A fim de evitar a diminuição da produtividade, os produtores podem adotar estratégias nutricionais para balancear a dieta dos animais.

O primeiro passo, segundo o médico veterinário, é a inclusão de milho como parte energética e uma fonte de volumosos como o pré-secado de tifton, feno ou até o pasto. “Também pode-se utilizar alimentos alternativos, como casca de soja, fécula de mandioca, gordura de palma, entre outros alimentos ricos em energia, suprindo assim a deficiência energética”, indica.

O profissional destaca a avaliação bromatológica dos alimentos da dieta bem como o ajuste dos nutrientes. “Isso é indispensável para evitar a diminuição da produção de leite e se tornar mais produtivo e eficiente na atividade”, enaltece.

Estiagem afetou o crescimento da planta e a formação dos grãos, ocasionando a queda em volume e qualidade de silagem (Foto: Sandro Mesquita/OP)

 

ESTRESSE TÉRMICO

O calorão dos últimos meses tem afetado a produtividade dos animais, especialmente em propriedades que utilizam os sistemas convencionais de criação.

Segundo Dresch, o estresse térmico ocorre quando a taxa de ganho de calor excede a de perda, levando as vacas a apresentarem respostas fisiológicas e comportamentais. “Verifica-se que os animais alteram os horários de alimentação, dando preferência a se alimentarem nos horários mais frescos do dia, e procuram ambientes sombreados e com maior corrente de vento”, expõe.

De acordo com ele, também se observa que vacas em situação de desconforto térmico permanecem mais tempo em pé e quando criadas com acesso a fontes de água, como lagoas, açudes ou barragens, procuram entrar nesses locais no intuito de se refrescar.
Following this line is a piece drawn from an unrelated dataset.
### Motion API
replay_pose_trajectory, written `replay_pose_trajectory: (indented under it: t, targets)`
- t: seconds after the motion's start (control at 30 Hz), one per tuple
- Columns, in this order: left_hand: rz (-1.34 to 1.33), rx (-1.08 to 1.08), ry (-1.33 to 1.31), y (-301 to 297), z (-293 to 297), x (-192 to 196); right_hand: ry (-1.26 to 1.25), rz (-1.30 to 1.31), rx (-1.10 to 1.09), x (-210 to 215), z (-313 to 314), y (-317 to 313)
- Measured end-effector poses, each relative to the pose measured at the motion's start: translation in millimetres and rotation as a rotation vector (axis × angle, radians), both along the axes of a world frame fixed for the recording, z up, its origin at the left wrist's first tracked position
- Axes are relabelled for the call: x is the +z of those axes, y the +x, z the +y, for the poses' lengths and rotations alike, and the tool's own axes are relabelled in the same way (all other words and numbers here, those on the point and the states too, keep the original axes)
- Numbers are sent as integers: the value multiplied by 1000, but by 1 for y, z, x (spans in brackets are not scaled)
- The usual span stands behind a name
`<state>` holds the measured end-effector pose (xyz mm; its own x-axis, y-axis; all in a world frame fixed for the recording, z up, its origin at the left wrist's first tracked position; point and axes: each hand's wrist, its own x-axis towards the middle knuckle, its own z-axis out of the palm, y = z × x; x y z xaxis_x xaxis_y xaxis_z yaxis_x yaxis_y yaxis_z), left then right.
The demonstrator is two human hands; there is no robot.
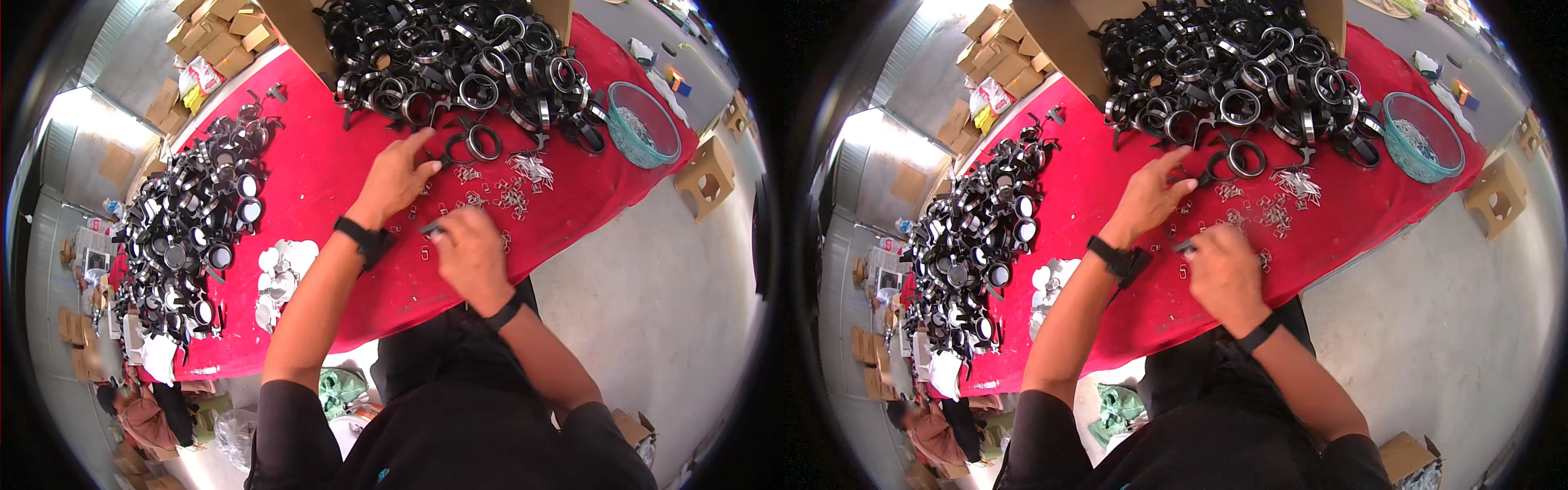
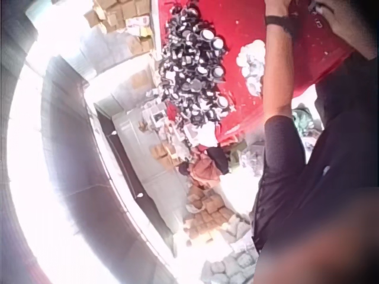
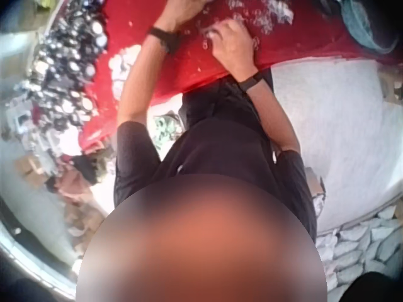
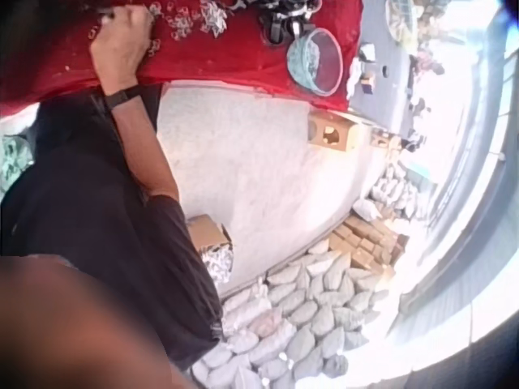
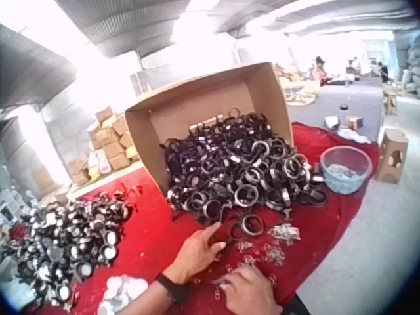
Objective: The recorder is assembling circular components by placing a metal disk inside a plastic ring and securing it with small metal clips.
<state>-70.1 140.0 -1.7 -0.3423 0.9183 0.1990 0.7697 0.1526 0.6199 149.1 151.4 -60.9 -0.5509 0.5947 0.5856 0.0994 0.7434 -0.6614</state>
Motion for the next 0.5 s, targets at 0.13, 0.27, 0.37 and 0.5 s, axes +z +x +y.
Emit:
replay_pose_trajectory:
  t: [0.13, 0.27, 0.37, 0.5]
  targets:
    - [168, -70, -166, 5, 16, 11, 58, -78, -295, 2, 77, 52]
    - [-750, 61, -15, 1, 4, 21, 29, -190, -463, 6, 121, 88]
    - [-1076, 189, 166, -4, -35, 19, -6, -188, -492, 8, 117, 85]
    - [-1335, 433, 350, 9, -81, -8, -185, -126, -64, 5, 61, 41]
Além disso, entre as respostas de enfrentamento ao desconforto térmico por calor que podem impactar diretamente a saúde e bem-estar dos animais, “está a diminuição do consumo de alimento e o aumento do consumo de água e da frequência respiratória”, comenta.

Esse conjunto de respostas de enfrentamento ao desconforto por calor altera o metabolismo do gado e aumenta a demanda energética, o que pode fazer com que os animais fiquem mais susceptíveis a doenças. “Pode ocorrer ainda a diminuição da produção de leite e, em alguns casos, os animais podem apresentar quadro de acidose”, aponta Dresch.
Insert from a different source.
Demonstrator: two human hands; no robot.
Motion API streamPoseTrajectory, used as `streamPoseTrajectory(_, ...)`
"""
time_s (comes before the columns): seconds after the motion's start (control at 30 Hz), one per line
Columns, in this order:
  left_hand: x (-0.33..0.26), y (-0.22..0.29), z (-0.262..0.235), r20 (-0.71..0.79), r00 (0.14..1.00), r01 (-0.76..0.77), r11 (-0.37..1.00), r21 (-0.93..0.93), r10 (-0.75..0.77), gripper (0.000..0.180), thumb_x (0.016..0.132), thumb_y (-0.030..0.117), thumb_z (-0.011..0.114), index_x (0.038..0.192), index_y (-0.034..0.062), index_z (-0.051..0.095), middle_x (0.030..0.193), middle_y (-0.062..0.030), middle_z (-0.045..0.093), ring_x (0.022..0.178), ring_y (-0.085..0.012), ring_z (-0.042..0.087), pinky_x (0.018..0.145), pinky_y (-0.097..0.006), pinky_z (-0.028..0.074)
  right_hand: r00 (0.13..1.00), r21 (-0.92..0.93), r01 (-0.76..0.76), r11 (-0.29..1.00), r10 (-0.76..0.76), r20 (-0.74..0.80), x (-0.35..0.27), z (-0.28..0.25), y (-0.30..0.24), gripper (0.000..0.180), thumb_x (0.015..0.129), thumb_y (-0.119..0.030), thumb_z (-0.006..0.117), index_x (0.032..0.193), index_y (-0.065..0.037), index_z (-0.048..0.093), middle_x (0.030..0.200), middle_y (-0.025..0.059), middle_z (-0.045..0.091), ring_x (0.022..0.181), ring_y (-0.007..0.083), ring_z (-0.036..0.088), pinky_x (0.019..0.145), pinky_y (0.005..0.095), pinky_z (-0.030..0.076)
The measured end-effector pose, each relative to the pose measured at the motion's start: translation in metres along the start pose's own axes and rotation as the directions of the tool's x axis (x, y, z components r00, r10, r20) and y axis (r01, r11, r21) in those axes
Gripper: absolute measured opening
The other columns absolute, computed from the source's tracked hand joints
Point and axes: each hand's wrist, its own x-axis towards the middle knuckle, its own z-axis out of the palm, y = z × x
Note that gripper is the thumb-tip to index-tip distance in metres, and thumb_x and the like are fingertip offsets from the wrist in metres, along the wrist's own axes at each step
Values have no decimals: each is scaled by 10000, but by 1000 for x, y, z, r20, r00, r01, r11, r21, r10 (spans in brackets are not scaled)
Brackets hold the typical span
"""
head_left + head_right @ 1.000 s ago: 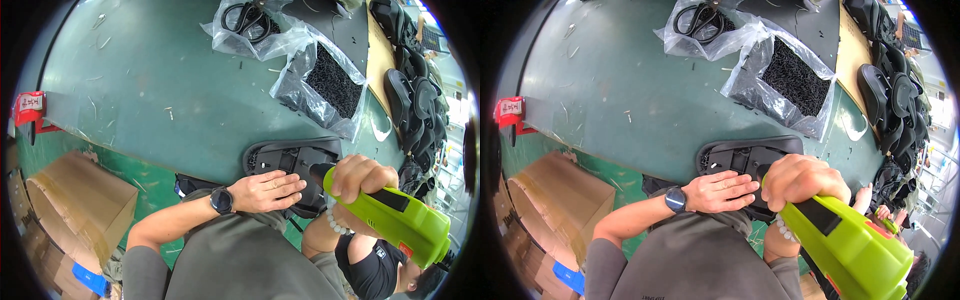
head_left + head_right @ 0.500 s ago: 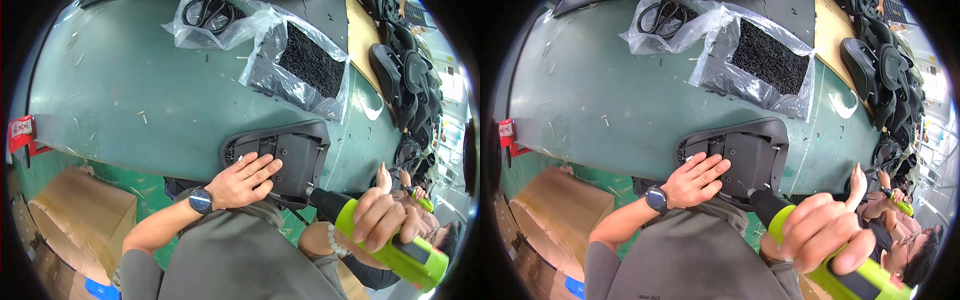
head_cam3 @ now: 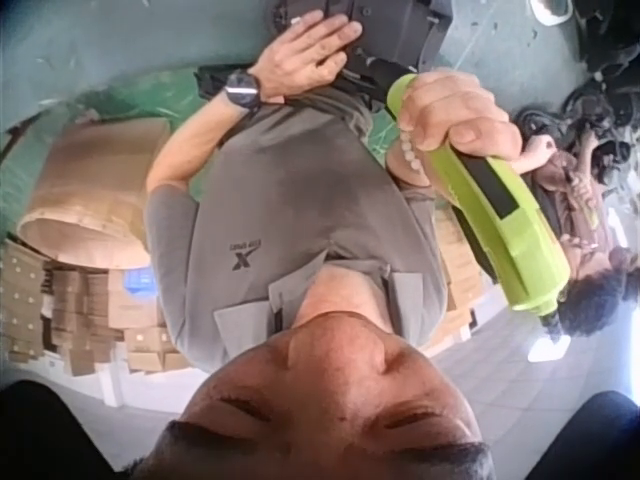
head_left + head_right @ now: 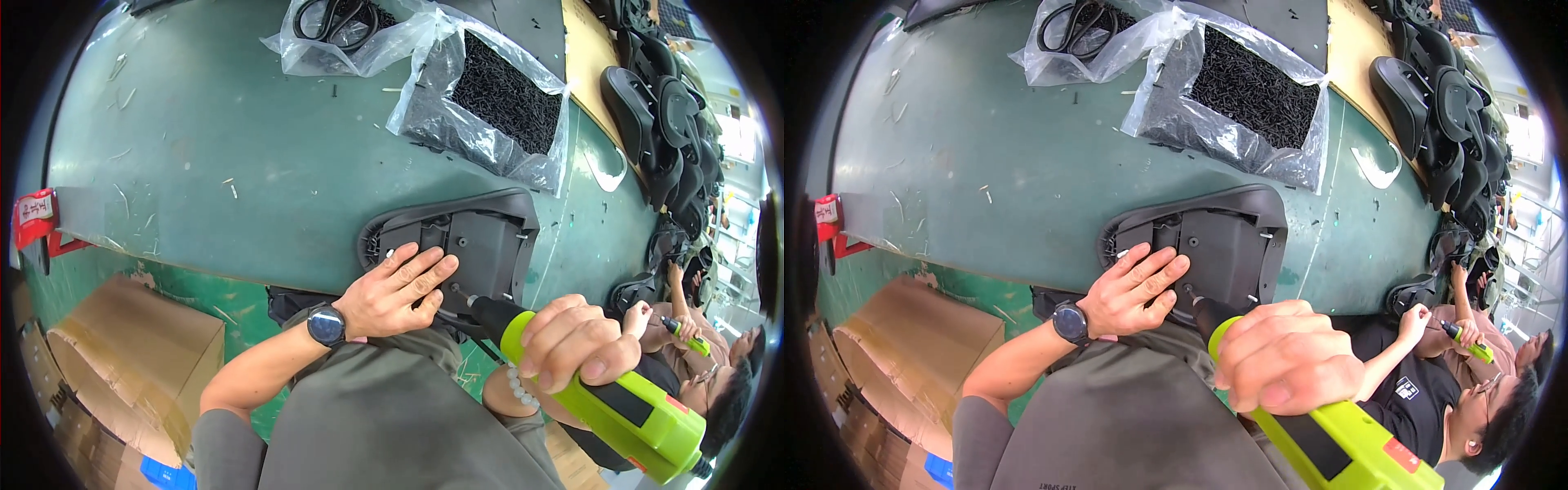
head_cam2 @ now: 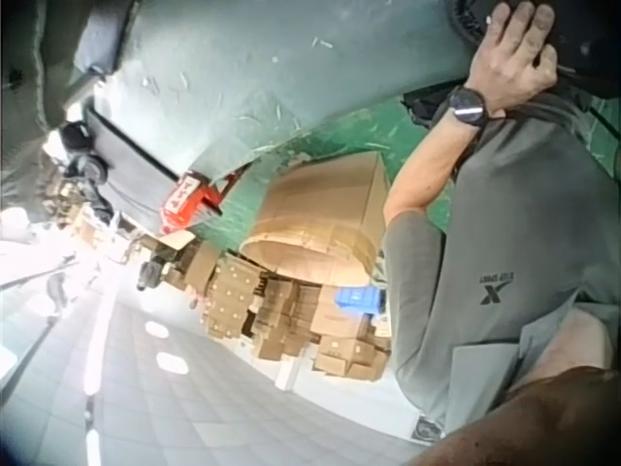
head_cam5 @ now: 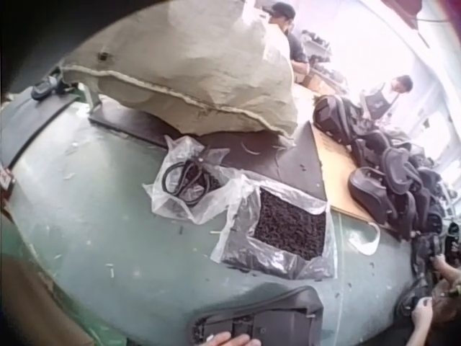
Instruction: Manually assemble bicycle saddles by driving screws into the plastic base using an electric screwdriver.
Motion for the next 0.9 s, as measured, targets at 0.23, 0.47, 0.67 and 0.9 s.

Médico veterinário Alan Dresch: “Com planejamento em mãos, e seguindo à risca, é possível ter volumoso de qualidade e em quantidade suficiente para atender a demanda durante todo o ano” (Foto: Divulgação)

 

CONSUMO DE ÁGUA

O consumo de água por um animal leiteiro é influenciado pela idade, tipo de alimentação, estágio de lactação e gestação, pela produção de leite e pelo clima da região onde o animal é mantido.

Conforme o médico veterinário, em função desses fatores, o consumo de água pode variar de três a quatro litros para cada litro de leite produzido. “Em situação de estresse por calor, os animais diminuem a ingestão de alimentos e aumentam o consumo de água. Sendo assim, quanto maior o desconforto por calor, maior o consumo de água”, expõe.
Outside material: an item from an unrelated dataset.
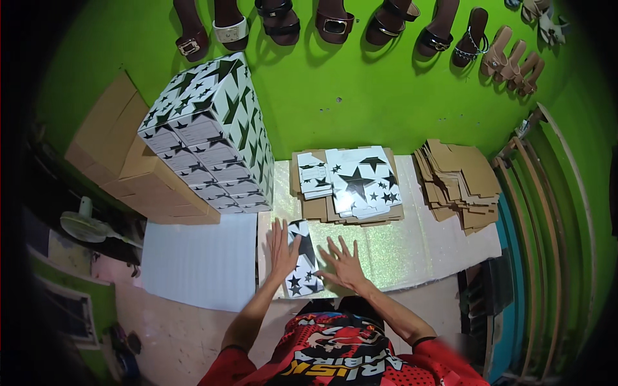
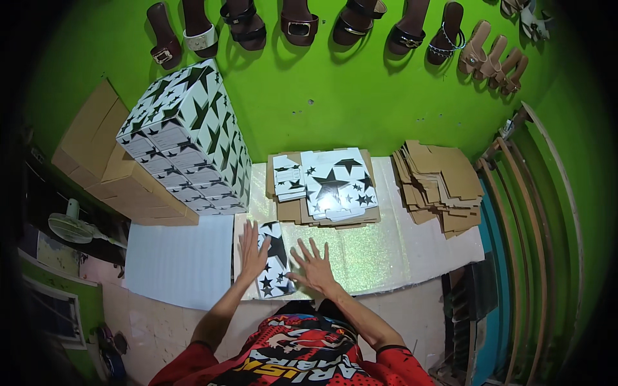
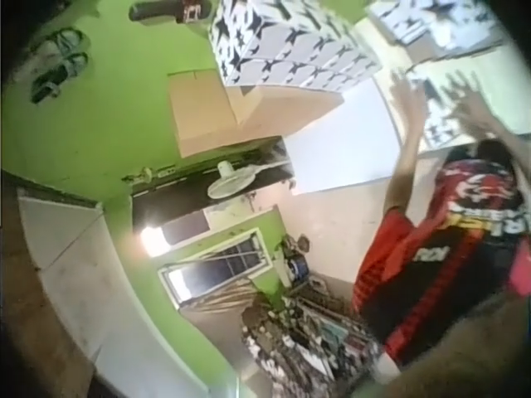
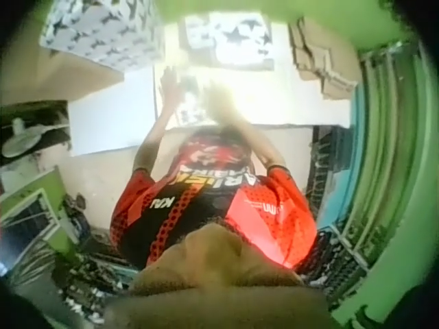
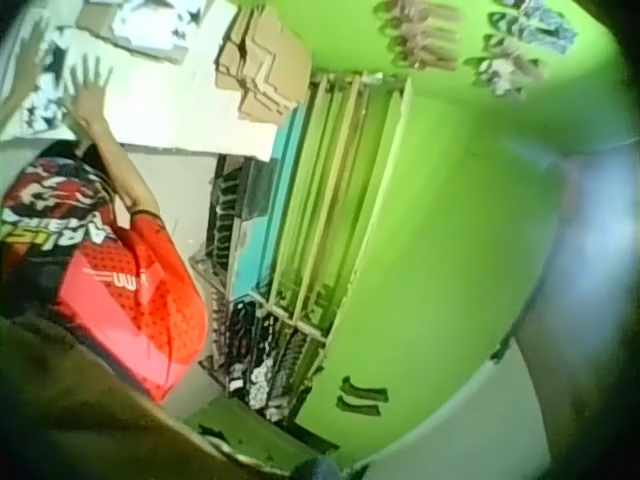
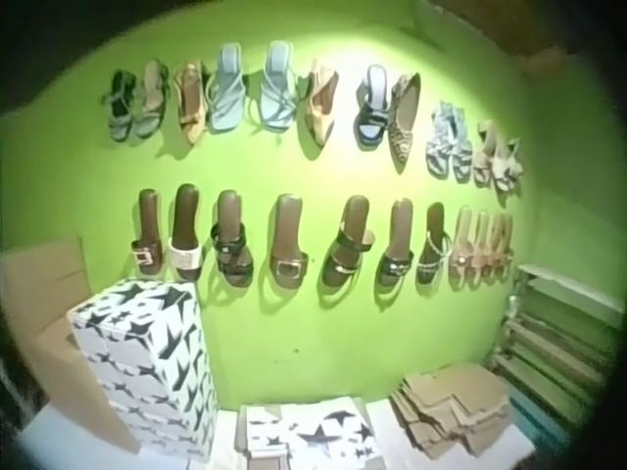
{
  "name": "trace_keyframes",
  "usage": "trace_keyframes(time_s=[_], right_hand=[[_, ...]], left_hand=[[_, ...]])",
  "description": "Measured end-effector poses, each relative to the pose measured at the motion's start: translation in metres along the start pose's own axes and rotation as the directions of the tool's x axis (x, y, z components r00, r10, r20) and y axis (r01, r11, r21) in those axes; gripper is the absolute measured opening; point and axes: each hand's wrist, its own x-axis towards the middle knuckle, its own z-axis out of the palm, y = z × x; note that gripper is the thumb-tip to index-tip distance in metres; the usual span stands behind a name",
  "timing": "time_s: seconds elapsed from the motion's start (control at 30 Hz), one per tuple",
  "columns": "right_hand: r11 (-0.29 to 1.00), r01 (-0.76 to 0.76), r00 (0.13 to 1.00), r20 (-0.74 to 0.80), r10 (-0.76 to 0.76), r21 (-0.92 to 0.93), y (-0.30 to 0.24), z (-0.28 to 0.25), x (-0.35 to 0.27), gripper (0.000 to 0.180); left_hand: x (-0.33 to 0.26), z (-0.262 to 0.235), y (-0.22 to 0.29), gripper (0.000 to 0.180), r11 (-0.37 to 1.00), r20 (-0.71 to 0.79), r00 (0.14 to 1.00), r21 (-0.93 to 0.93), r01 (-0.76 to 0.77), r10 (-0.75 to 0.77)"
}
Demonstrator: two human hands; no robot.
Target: Manually folding flat cardboard components into finished shoe boxes.
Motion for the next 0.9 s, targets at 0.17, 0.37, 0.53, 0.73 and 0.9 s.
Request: trace_keyframes(time_s=[0.17, 0.37, 0.53, 0.73, 0.9], right_hand=[[0.995, -0.095, 0.995, -0.037, 0.094, -0.021, 0.025, -0.017, 0.028, 0.078], [0.985, -0.167, 0.985, 0.05, 0.164, 0.051, 0.061, -0.034, 0.021, 0.08], [0.985, -0.167, 0.979, 0.129, 0.159, 0.051, 0.097, -0.043, 0.017, 0.086], [0.997, 0.041, 0.981, 0.187, -0.051, 0.061, 0.133, -0.049, 0.083, 0.081], [0.993, 0.1, 0.979, 0.173, -0.109, 0.06, 0.157, -0.039, 0.142, 0.081]], left_hand=[[0.106, 0.027, 0.008, 0.082, 0.954, 0.105, 0.989, 0.29, 0.072, -0.106], [0.191, 0.064, 0.013, 0.095, 0.905, 0.142, 0.927, 0.31, 0.292, -0.348], [0.237, 0.089, 0.011, 0.099, 0.842, 0.128, 0.87, 0.353, 0.409, -0.476], [0.258, 0.115, -0.005, 0.1, 0.796, 0.043, 0.841, 0.351, 0.492, -0.539], [0.278, 0.126, 0.003, 0.111, 0.726, -0.031, 0.751, 0.233, 0.647, -0.659]])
A baixa ingestão de água faz com que o animal diminua a ingestão de matéria seca, ocasionando prejuízos diretos na produção de leite, já que em torno de 87% do leite é água. Nessa situação, a saúde dos animais também estará comprometida, pois a restrição hídrica representa menor imunidade, “o que favorece o aparecimento de doenças que podem levar os animais a óbito”, conclui.